Could you reproduce every entry that follows, exactly as shown?

**DATASET CONTENT**
__________

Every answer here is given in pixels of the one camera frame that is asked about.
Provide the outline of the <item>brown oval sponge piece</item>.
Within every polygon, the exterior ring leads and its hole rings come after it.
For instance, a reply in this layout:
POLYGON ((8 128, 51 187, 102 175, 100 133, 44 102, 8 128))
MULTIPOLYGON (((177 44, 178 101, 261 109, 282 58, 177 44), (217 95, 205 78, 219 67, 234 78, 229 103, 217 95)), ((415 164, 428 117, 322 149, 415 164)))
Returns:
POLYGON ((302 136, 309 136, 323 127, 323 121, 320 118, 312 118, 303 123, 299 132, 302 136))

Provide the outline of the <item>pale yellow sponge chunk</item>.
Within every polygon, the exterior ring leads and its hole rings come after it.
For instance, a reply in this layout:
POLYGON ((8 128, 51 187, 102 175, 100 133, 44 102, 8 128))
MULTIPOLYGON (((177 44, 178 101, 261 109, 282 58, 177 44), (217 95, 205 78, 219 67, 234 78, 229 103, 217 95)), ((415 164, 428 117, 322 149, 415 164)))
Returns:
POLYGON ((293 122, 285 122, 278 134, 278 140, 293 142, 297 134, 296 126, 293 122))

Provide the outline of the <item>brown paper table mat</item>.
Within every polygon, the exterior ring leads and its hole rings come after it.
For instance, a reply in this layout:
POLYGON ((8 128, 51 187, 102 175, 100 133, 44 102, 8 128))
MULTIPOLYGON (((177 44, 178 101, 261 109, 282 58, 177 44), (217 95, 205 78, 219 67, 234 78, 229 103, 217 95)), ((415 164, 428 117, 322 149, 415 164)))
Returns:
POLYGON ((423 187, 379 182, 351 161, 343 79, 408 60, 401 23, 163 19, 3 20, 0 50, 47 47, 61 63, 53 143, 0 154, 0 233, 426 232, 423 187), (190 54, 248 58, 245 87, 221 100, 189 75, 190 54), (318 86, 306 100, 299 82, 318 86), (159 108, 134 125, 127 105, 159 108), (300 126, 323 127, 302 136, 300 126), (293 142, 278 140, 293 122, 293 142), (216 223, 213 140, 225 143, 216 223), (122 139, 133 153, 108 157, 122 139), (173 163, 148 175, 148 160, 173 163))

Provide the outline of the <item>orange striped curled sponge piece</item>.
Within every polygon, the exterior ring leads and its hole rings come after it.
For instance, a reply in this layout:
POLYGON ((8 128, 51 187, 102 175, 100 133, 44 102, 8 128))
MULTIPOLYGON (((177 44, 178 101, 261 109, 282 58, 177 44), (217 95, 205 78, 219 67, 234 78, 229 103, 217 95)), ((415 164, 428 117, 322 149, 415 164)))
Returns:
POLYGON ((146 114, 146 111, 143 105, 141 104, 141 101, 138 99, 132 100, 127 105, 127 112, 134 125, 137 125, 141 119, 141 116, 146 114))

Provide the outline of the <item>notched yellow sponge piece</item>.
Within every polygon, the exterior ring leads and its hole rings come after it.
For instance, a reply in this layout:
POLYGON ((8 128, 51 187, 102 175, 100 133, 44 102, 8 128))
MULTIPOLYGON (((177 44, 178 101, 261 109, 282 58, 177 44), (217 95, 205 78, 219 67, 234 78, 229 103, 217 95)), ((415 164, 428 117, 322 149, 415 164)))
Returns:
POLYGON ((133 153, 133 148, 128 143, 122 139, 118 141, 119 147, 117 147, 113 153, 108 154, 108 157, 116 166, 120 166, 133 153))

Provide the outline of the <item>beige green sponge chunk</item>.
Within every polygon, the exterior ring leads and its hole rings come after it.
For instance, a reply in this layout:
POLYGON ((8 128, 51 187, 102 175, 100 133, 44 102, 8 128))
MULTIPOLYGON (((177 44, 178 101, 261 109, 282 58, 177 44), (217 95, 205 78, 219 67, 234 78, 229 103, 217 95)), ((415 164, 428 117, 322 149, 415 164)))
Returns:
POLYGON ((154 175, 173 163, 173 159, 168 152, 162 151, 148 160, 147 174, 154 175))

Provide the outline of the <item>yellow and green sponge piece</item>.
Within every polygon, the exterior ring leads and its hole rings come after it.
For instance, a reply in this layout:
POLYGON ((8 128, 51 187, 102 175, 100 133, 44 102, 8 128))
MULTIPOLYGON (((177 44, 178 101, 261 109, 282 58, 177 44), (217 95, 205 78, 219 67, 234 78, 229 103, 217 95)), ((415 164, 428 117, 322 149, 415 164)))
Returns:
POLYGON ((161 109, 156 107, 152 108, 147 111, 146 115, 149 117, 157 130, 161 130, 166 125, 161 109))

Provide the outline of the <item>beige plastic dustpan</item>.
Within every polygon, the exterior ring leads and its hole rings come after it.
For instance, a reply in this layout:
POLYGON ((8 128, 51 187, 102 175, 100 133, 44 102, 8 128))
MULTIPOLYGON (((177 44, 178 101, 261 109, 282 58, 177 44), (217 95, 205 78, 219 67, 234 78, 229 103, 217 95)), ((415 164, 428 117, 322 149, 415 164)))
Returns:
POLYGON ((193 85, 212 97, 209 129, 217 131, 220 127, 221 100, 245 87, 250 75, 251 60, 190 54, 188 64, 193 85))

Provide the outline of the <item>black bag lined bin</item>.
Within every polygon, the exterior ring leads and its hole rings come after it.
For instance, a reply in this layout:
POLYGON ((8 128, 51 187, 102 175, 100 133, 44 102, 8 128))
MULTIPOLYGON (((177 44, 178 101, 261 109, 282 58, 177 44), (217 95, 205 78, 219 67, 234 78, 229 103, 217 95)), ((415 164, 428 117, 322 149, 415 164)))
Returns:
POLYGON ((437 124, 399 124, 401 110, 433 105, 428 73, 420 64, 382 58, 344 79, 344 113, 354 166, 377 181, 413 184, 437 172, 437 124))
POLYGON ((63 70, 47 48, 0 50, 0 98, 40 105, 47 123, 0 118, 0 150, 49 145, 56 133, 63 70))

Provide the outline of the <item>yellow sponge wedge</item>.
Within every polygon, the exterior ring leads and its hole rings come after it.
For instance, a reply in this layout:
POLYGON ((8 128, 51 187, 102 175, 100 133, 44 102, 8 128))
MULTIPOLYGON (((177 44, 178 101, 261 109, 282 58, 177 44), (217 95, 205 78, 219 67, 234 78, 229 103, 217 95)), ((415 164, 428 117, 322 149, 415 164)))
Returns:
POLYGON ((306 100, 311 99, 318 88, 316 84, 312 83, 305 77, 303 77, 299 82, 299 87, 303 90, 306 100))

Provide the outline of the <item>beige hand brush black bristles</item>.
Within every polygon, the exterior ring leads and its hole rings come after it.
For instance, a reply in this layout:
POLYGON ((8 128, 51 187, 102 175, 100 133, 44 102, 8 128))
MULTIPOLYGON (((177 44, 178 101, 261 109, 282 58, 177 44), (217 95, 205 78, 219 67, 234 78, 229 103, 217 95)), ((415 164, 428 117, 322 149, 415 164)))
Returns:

__________

**RESPONSE TO THE EXERCISE**
Every answer here is given in pixels of the one camera frame that is asked about.
Provide the outline of the <item>brown oval sponge piece</item>.
Within every polygon, the exterior ring leads and its hole rings come after it.
For instance, a reply in this layout:
POLYGON ((8 128, 51 187, 102 175, 100 133, 44 102, 8 128))
MULTIPOLYGON (((177 44, 178 101, 261 109, 282 58, 177 44), (217 95, 205 78, 219 67, 234 78, 229 103, 217 95)), ((415 164, 428 117, 322 149, 415 164)))
Returns:
POLYGON ((302 136, 309 136, 323 127, 323 121, 320 118, 312 118, 303 123, 299 132, 302 136))

Provide the outline of the <item>pale yellow sponge chunk</item>.
Within every polygon, the exterior ring leads and its hole rings come after it.
For instance, a reply in this layout:
POLYGON ((8 128, 51 187, 102 175, 100 133, 44 102, 8 128))
MULTIPOLYGON (((177 44, 178 101, 261 109, 282 58, 177 44), (217 95, 205 78, 219 67, 234 78, 229 103, 217 95)), ((415 164, 428 117, 322 149, 415 164)))
Returns:
POLYGON ((293 122, 285 122, 278 134, 278 140, 293 142, 297 134, 296 126, 293 122))

Provide the outline of the <item>brown paper table mat</item>.
Within every polygon, the exterior ring leads and its hole rings come after it.
For instance, a reply in this layout:
POLYGON ((8 128, 51 187, 102 175, 100 133, 44 102, 8 128))
MULTIPOLYGON (((177 44, 178 101, 261 109, 282 58, 177 44), (217 95, 205 78, 219 67, 234 78, 229 103, 217 95)), ((415 164, 428 117, 322 149, 415 164)))
Returns:
POLYGON ((423 187, 379 182, 351 161, 343 79, 408 60, 401 23, 163 19, 3 20, 0 50, 47 47, 61 63, 53 143, 0 154, 0 233, 426 232, 423 187), (190 54, 248 58, 245 87, 221 100, 189 75, 190 54), (318 86, 306 100, 299 82, 318 86), (159 108, 134 125, 127 105, 159 108), (300 126, 323 127, 302 136, 300 126), (293 142, 278 140, 293 122, 293 142), (216 223, 213 140, 225 143, 216 223), (122 139, 133 153, 108 157, 122 139), (173 163, 148 175, 148 160, 173 163))

Provide the outline of the <item>orange striped curled sponge piece</item>.
Within every polygon, the exterior ring leads and its hole rings come after it.
For instance, a reply in this layout:
POLYGON ((8 128, 51 187, 102 175, 100 133, 44 102, 8 128))
MULTIPOLYGON (((177 44, 178 101, 261 109, 282 58, 177 44), (217 95, 205 78, 219 67, 234 78, 229 103, 217 95)), ((415 164, 428 117, 322 149, 415 164)))
Returns:
POLYGON ((146 114, 146 111, 143 105, 141 104, 141 101, 138 99, 132 100, 127 105, 127 112, 134 125, 137 125, 141 119, 141 116, 146 114))

Provide the outline of the <item>notched yellow sponge piece</item>.
Within every polygon, the exterior ring leads and its hole rings come after it.
For instance, a reply in this layout:
POLYGON ((8 128, 51 187, 102 175, 100 133, 44 102, 8 128))
MULTIPOLYGON (((177 44, 178 101, 261 109, 282 58, 177 44), (217 95, 205 78, 219 67, 234 78, 229 103, 217 95)), ((415 164, 428 117, 322 149, 415 164)))
Returns:
POLYGON ((133 153, 133 148, 128 143, 122 139, 118 141, 119 147, 117 147, 113 153, 108 154, 108 157, 116 166, 120 166, 133 153))

Provide the outline of the <item>beige green sponge chunk</item>.
Within every polygon, the exterior ring leads and its hole rings come after it.
For instance, a reply in this layout:
POLYGON ((8 128, 51 187, 102 175, 100 133, 44 102, 8 128))
MULTIPOLYGON (((177 44, 178 101, 261 109, 282 58, 177 44), (217 95, 205 78, 219 67, 234 78, 229 103, 217 95)), ((415 164, 428 117, 322 149, 415 164)))
Returns:
POLYGON ((154 175, 173 163, 173 159, 168 152, 162 151, 148 160, 147 174, 154 175))

Provide the outline of the <item>yellow and green sponge piece</item>.
Within every polygon, the exterior ring leads and its hole rings come after it.
For instance, a reply in this layout:
POLYGON ((8 128, 51 187, 102 175, 100 133, 44 102, 8 128))
MULTIPOLYGON (((177 44, 178 101, 261 109, 282 58, 177 44), (217 95, 205 78, 219 67, 234 78, 229 103, 217 95)), ((415 164, 428 117, 322 149, 415 164)))
Returns:
POLYGON ((161 109, 156 107, 152 108, 147 111, 146 115, 149 117, 157 130, 161 130, 166 125, 161 109))

Provide the outline of the <item>beige plastic dustpan</item>.
Within every polygon, the exterior ring leads and its hole rings come after it.
For instance, a reply in this layout:
POLYGON ((8 128, 51 187, 102 175, 100 133, 44 102, 8 128))
MULTIPOLYGON (((177 44, 178 101, 261 109, 282 58, 177 44), (217 95, 205 78, 219 67, 234 78, 229 103, 217 95)), ((415 164, 428 117, 322 149, 415 164)))
Returns:
POLYGON ((193 85, 212 97, 209 129, 217 131, 220 127, 221 100, 245 87, 250 75, 251 60, 190 54, 188 64, 193 85))

Provide the outline of the <item>black bag lined bin</item>.
Within every polygon, the exterior ring leads and its hole rings come after it.
For instance, a reply in this layout:
POLYGON ((8 128, 51 187, 102 175, 100 133, 44 102, 8 128))
MULTIPOLYGON (((177 44, 178 101, 261 109, 282 58, 177 44), (217 95, 205 78, 219 67, 234 78, 229 103, 217 95)), ((415 164, 428 117, 322 149, 415 164)))
Returns:
POLYGON ((437 124, 399 124, 401 110, 433 105, 428 73, 420 64, 382 58, 344 79, 344 113, 354 166, 377 181, 413 184, 437 172, 437 124))
POLYGON ((63 70, 47 48, 0 50, 0 98, 40 105, 47 123, 0 118, 0 150, 49 145, 56 133, 63 70))

Provide the outline of the <item>yellow sponge wedge</item>.
Within every polygon, the exterior ring leads and its hole rings come after it.
For instance, a reply in this layout:
POLYGON ((8 128, 51 187, 102 175, 100 133, 44 102, 8 128))
MULTIPOLYGON (((177 44, 178 101, 261 109, 282 58, 177 44), (217 95, 205 78, 219 67, 234 78, 229 103, 217 95)), ((415 164, 428 117, 322 149, 415 164)))
Returns:
POLYGON ((306 100, 311 99, 318 88, 316 84, 312 83, 305 77, 303 77, 299 82, 299 87, 303 90, 306 100))

Provide the outline of the <item>beige hand brush black bristles</item>.
Within every polygon, the exterior ring leads and its hole rings come after it.
For instance, a reply in this layout:
POLYGON ((8 128, 51 187, 102 175, 100 133, 44 102, 8 128))
MULTIPOLYGON (((177 44, 178 101, 261 109, 282 58, 177 44), (217 95, 205 78, 219 67, 234 78, 229 103, 217 95)), ((415 164, 428 117, 322 149, 415 164)))
Returns:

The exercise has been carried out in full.